Nesselwang hat wieder eine Hundertjährige. Im Alten- und Pflegeheim der Heilig-Geist-Stiftung feierte gestern Katharina Gritz ihren Geburtstag und zeigte sich geistig wie körperlich voll auf der Höhe. Der Titel der ältesten Nesselwangerin dürfte damit für die nächste Zeit vergeben sein.
"Das macht die gesunde Luft in Nesselwang", meinte Bürgermeister Franz Erhart. Er überbrachte der Jubilarin nicht nur die Glück- und Segenswünsche des Marktes, sondern auch des bayerischen Ministerpräsidenten Horst Seehofer. Fit hält sich die Jubilarin mit regelmäßigen Spaziergängen: "Da kriege ich Sauerstoff." Und so freut sie sich schon aufs Frühjahr im schönen Garten des Heilig-Geist-Spitals.
"Bei ihrem 95. Geburtstag hat sie mich noch selbst bewirtet", erzählte Bürgermeister Erhart. Und auch bei ihrem 100. Geburtstag verteilte Katharina Gritz beispielsweise die Tischkärtchen selbst. Erst vor gut einem Jahr musste sie nach einem Sturz ihren eigenen Haushalt aufgeben. Mittlerweile hat sie sich im Heim gut eingewöhnt.
Als zweite Tochter von Ludwig Heim, der als Postillion noch die Postkutschenzeit erlebt hatte, war Katharina Gritz am 12. März 1909 in Nesselwang zur Welt gekommen. Bereits im Alter von drei Jahren verlor sie ihre Mutter, Anna Maria Röck aus Wiggensbach. Nach dem Abschluss der Mittelschule in Kempten arbeitete sie sechseinhalb Jahre lang als Büroangestellte bei der Firma Riefler in Nesselwang.
Nachdem sie während der Weltwirtschaftskrise ihre Stellung verloren hatte, wechselte sie ins Hotelfach. "Ich wusste, dass dort die Angestellten Wohnung und Verpflegung im Haus hatten", erzählt sie. Bis zu ihrer Hochzeit mit dem Spenglermeister und Installateur Hans Gritz Ende 1935 arbeitete sie in Hotels in Hindelang und Oberstdorf.

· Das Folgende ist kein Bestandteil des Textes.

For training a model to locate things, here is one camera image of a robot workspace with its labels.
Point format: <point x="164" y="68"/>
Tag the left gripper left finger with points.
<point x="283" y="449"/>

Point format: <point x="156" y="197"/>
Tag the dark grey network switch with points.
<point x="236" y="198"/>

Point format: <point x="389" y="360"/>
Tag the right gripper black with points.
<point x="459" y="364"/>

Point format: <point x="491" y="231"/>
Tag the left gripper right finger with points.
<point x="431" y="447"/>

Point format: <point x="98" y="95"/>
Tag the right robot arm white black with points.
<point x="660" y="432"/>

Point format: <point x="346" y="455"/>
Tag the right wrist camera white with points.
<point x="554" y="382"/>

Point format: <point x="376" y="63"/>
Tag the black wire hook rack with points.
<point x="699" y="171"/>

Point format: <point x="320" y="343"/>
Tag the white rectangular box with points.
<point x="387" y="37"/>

Sehr stolz ist sie darauf, dass es den Laden mit Küchengeschirr, Porzellan, Glas und Geschenken, den sie damals von ihren Schwiegereltern übernommen hat, bis heute gibt. Ein Zubrot bescherten ihr die ersten Kurgäste, die mit dem Omnibus aus Wiesbaden anreisten. Bis 1972 betreute Katharina Gritz bis zu zehn Gäste. Das Geschäft übergaben Hans und Katharina Gritz 1980 an Paul und Gabi Hindelang, um mit 72 und 71 Jahren in Rente zu gehen.

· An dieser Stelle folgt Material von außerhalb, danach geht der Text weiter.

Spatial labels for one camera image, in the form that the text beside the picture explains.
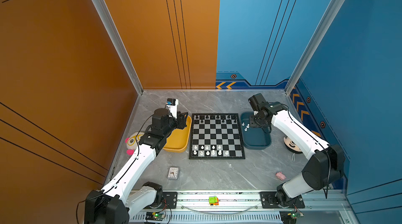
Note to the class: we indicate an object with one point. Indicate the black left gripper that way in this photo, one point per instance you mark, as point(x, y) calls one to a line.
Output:
point(181, 121)

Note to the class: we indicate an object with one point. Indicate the dark teal plastic tray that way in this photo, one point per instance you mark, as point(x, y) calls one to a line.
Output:
point(255, 135)

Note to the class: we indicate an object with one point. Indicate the small clear alarm clock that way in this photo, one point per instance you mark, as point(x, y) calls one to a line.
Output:
point(173, 173)

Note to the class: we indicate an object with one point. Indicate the small pink eraser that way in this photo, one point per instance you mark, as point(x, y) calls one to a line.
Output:
point(280, 176)

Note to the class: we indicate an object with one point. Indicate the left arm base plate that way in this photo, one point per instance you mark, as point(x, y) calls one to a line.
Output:
point(171, 198)

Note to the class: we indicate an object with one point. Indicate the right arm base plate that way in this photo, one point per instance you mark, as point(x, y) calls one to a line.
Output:
point(270, 200)

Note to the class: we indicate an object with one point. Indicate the green orange toy car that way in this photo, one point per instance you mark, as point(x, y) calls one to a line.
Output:
point(213, 201)

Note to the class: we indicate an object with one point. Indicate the yellow plastic tray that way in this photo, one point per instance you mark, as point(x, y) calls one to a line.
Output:
point(177, 142)

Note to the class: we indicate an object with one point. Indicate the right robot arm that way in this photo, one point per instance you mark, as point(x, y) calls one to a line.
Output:
point(325, 162)

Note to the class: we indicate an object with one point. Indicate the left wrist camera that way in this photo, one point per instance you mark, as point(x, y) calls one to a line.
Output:
point(172, 106)

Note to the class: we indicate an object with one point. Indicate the right green circuit board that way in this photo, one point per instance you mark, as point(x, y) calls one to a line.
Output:
point(290, 217)

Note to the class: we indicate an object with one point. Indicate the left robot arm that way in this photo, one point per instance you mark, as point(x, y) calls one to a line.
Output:
point(114, 203)

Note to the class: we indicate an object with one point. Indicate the pink green plush toy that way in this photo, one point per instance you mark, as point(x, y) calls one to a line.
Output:
point(132, 142)

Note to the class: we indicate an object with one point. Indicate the black white chessboard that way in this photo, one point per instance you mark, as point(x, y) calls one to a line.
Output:
point(216, 136)

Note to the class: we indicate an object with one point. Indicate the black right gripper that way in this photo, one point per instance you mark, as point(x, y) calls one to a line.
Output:
point(252, 124)

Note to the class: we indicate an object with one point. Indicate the aluminium front rail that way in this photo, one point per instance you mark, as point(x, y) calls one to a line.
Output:
point(241, 199)

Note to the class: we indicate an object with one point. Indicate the pink plush pig toy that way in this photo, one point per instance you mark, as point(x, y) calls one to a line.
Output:
point(291, 146)

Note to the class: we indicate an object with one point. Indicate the green circuit board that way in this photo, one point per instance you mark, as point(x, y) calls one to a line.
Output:
point(290, 217)
point(155, 217)

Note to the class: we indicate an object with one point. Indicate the left green circuit board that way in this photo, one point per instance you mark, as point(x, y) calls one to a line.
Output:
point(155, 217)

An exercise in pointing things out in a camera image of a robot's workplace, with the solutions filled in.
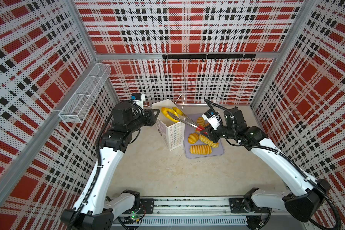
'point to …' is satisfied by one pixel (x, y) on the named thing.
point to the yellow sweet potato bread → (165, 110)
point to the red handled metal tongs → (199, 127)
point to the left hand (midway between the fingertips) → (156, 113)
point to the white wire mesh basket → (78, 108)
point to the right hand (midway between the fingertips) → (203, 131)
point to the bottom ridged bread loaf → (201, 149)
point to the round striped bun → (192, 138)
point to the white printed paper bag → (172, 133)
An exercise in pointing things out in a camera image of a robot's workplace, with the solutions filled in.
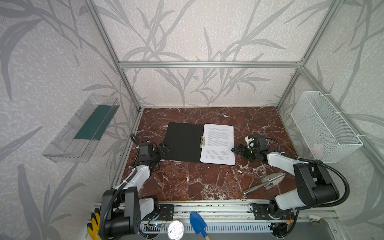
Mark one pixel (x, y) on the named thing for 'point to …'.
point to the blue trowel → (198, 224)
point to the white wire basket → (330, 134)
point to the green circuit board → (152, 227)
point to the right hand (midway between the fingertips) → (236, 147)
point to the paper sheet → (219, 141)
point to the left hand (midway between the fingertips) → (166, 144)
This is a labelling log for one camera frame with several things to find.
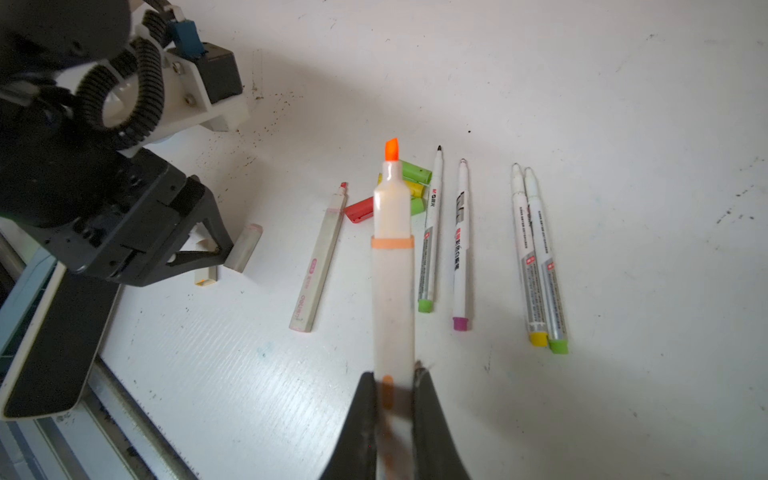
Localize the green pen cap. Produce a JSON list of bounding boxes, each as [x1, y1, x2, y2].
[[410, 198, 425, 216], [400, 161, 432, 185]]

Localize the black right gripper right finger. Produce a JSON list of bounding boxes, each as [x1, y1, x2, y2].
[[412, 362, 470, 480]]

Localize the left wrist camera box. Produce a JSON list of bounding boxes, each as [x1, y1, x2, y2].
[[128, 2, 251, 145]]

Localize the white marker green end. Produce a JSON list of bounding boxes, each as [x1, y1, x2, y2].
[[418, 145, 444, 313]]

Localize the red pen cap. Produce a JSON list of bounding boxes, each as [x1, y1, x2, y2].
[[344, 197, 374, 224]]

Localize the white marker yellow end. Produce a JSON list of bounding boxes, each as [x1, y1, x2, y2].
[[511, 163, 548, 347]]

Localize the translucent highlighter cap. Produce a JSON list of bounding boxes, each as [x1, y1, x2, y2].
[[223, 224, 263, 273]]

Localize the green pen cap lower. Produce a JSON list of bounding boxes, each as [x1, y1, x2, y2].
[[410, 198, 425, 216]]

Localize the blue white stapler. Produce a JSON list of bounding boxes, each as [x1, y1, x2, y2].
[[1, 248, 119, 421]]

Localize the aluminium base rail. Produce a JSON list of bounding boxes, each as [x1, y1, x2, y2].
[[1, 241, 196, 479]]

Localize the green pen cap upper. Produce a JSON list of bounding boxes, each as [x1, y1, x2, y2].
[[400, 161, 432, 185]]

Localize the white marker lime end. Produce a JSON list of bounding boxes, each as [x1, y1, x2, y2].
[[524, 168, 569, 355]]

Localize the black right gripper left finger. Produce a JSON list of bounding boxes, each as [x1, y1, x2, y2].
[[320, 372, 378, 480]]

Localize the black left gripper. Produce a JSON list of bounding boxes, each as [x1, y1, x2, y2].
[[1, 101, 234, 286]]

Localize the yellow pen cap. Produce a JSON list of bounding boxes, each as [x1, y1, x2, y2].
[[402, 177, 425, 199]]

Die Ehe der Gritz währte bis zum Tod von Hans Gritz im April 2001 65 Jahre lang. Die glücklichsten davon in den Nachkriegsjahren, wie Katharina Gritz erzählt. Ihr Hans, der gleich zu Kriegsbeginn an den Westwall und später nach Russland ziehen musste, war 1945 gesund zurückgekehrt. Weiter weg zog es ihn nach diesen Erfahrungen nicht mehr, als die Gritz im Ruhestand Zeit für Reisen hatten.
So wurden der Bodensee und Südtirol die bevorzugten Ziele der begeisterten Wanderer und Skifahrer.